La Limonada
La mayoría de mis recuerdos de la finca La Limonada ocurren en los años 80 del siglo pasado y son estremecimientos elementales, de esos que surgen cuando a un niño se le deja ser y estar con la naturaleza. La primera vez que me perdí en un monte y tuve que mirar el cielo para orientarme, estaba en La Limonada. Fue en la terraza de la casa que por primera vez pelé una china a la perfección y me colgué la cáscara en espiral como adorno al cuello. De la mano de Pao Soldevila ensillé mi primer caballo de paso fino. Lo recuerdo porque el corazón se me quiso salir del pecho. La melena del caballo aún estaba húmeda del rocío.

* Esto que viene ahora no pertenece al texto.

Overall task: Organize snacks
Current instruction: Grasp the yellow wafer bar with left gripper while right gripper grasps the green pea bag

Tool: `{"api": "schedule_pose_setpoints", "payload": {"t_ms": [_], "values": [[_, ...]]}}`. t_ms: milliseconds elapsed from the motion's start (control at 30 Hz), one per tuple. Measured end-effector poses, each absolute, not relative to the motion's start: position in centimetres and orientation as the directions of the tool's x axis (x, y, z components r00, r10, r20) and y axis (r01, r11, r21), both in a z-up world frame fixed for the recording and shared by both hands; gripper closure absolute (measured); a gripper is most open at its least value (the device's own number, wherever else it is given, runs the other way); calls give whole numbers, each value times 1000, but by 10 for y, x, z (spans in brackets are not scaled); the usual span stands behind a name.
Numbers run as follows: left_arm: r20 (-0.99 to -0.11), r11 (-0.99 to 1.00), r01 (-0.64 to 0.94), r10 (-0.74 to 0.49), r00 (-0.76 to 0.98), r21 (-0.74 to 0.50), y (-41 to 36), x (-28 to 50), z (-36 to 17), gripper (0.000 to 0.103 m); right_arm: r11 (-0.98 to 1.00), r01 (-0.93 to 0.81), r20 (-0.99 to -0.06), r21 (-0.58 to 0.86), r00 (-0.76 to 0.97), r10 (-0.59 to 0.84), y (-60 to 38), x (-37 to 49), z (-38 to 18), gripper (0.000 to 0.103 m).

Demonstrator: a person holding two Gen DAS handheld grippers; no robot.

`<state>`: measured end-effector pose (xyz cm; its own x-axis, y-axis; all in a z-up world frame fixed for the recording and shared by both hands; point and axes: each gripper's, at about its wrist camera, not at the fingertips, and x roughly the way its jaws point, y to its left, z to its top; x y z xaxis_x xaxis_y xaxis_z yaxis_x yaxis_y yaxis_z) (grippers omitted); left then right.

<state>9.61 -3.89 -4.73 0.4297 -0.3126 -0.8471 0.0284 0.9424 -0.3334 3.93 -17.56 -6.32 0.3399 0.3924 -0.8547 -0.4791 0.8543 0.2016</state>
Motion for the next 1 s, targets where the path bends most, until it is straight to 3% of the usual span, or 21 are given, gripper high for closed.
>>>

La noche de la cabalgata es demasiado larga y aquí, donde se escucha la algarabía por todas partes, es más larga que en ninguna otra parte. El estruendo de los caballos entra por el camino angosto y si uno cierra los ojos por un minuto parecería que es el antiguo ferrocarril lo que está pasando. Cuando en el trote se comienza a hablar de héroes y personajes, Pao narra historias — las vividas, que son muchas; y las soñadas, que son más. En una mano lleva las riendas y en la otra un cucubano. Y entre relinchos y ladridos, hace que nazca en los niños un intenso amor por el campo. Sus anécdotas logran que los héroes escapen a la cantaleta de la patria sublimada para instalarse en las mínimas y complejas circunstancias de los mortales. Mientras la parte más densa del cielo se aplasta sobre la tierra, todo en mí se desalmidona, las actitudes valerosas de los héroes, la fragancia de las flores y el canto de los pájaros. Todo se encoge hasta endosar la estatura de los seres humanos.
Desde cualquier lugar de La Limonada puede verse la intensidad y la sencillez del mundo. En el campo todo se simplifica en tres: el sol, la lluvia y esa medida interior que es un atributo de la mirada con que uno se reconoce a sí mismo. Cuando la ciudad impone su visión de la realidad como si fuera una verdad completa e indiscutible, en La Limonada se entiende el empobrecimiento que trae consigo el desapego con la tierra.
A veces me pasa que el día hace más difícil señalar dónde comienza y dónde termina La Limonada. Tal vez sea que la gente se ha ido acostumbrando a que solo se oiga la cadencia del paso fino en la tabla. Por eso, para regresar, espero a que engrose la noche. A que la duda crezca a la vez que la noche cae, y en abrupto, el día se extinga.